Verde niñez

 


Desde la ventana veo unos campos de verde pirueta en los que los niños corren detrás de un balón, riendo los tropiezos y las victorias de bolsillo. Jugando. Hace un sol radiante y la brisa que alguna vez vivió en el mar acaricia los árboles, al fondo. 


Y allí estoy yo, en mitad del césped y a los diez años con esa cara de mundo interior e ingenuidad perpetua. Tímido como una liebre. Con esos mofletes tan redondos y esos ojos tan grandes y todo ese miedo tan gigantesco que no me cabía del todo en el polo de manga larga y rayas horizontales que me había comprado mi madre aquella primavera. Con todas esas ganas de leer y de dibujar amontonadas en el pecho. Con toda esa falta de valentía en la boca del estómago, que siempre quería más. Con todo ese vértigo existencial. De pie, al borde del resto de mi vida. Sonriente y bobalicón. Cautivo de la niñez.

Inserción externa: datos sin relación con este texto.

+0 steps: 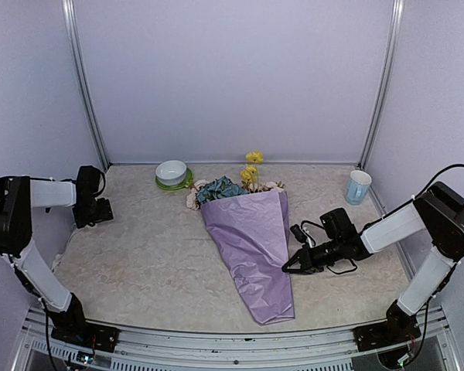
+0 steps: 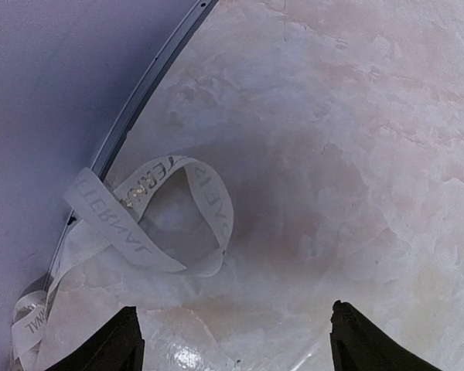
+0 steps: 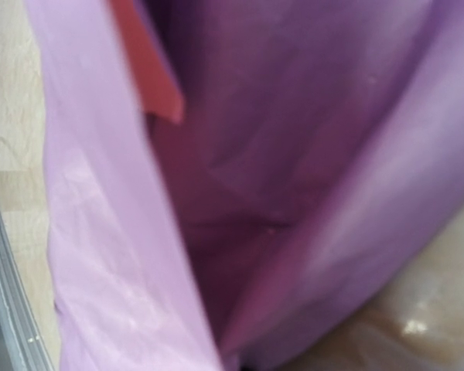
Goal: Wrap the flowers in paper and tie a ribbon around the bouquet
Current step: Pick up the ribbon from the corner of the board.
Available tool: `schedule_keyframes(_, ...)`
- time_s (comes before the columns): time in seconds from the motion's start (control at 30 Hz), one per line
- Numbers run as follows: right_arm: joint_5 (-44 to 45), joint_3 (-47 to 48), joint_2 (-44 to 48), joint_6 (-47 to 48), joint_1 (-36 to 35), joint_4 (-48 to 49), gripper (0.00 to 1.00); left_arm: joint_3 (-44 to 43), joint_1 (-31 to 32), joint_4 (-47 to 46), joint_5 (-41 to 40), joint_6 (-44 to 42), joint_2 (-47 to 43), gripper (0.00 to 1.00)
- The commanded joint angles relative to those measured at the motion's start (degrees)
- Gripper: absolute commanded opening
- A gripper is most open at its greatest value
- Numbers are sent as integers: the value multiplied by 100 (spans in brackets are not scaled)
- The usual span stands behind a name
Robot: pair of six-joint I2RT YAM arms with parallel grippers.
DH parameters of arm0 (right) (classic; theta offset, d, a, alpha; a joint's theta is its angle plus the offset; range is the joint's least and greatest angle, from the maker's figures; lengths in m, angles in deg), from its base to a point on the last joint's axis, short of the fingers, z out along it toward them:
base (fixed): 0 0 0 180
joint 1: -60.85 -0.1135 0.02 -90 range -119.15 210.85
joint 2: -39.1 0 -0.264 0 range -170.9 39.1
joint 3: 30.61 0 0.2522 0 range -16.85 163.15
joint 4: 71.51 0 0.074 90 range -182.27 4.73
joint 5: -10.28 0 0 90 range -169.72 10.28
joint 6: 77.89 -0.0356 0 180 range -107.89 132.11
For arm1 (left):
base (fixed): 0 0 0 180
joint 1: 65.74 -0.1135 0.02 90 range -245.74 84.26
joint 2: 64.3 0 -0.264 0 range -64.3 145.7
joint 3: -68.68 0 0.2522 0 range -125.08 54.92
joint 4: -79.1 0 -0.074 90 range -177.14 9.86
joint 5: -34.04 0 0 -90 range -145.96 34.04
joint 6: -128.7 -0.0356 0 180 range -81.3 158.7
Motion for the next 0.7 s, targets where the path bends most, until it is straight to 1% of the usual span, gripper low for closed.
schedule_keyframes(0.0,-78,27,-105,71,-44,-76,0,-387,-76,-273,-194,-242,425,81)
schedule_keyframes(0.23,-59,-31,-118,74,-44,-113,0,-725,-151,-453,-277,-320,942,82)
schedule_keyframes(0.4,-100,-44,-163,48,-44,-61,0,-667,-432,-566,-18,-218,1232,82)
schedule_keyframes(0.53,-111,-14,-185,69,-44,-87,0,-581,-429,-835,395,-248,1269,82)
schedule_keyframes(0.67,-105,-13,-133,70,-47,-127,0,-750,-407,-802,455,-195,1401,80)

Sé que no puede ser que ese enano desorientado sea yo, o haya podido ser yo. Que no estuve nunca en mi vida infante en estos campos de verde nostalgia. Que por no estar no estuve en este barrio ni en esta ciudad ni en este país (ni en este cambio de perspectiva) hasta que tuve la vida asida a la osadía de mis veintialgunos y compré aquél billete de avión. Y, sin embargo, levanto despacio la mano y me saludo a mí mismo (y a mis diez años), con cuidado de no darme miedo; como diciéndome: verás como algún día todo tendrá sentido.


Y, la verdad, ojalá alguien que me esté viendo a mí en este momento pudiera decirme lo mismo.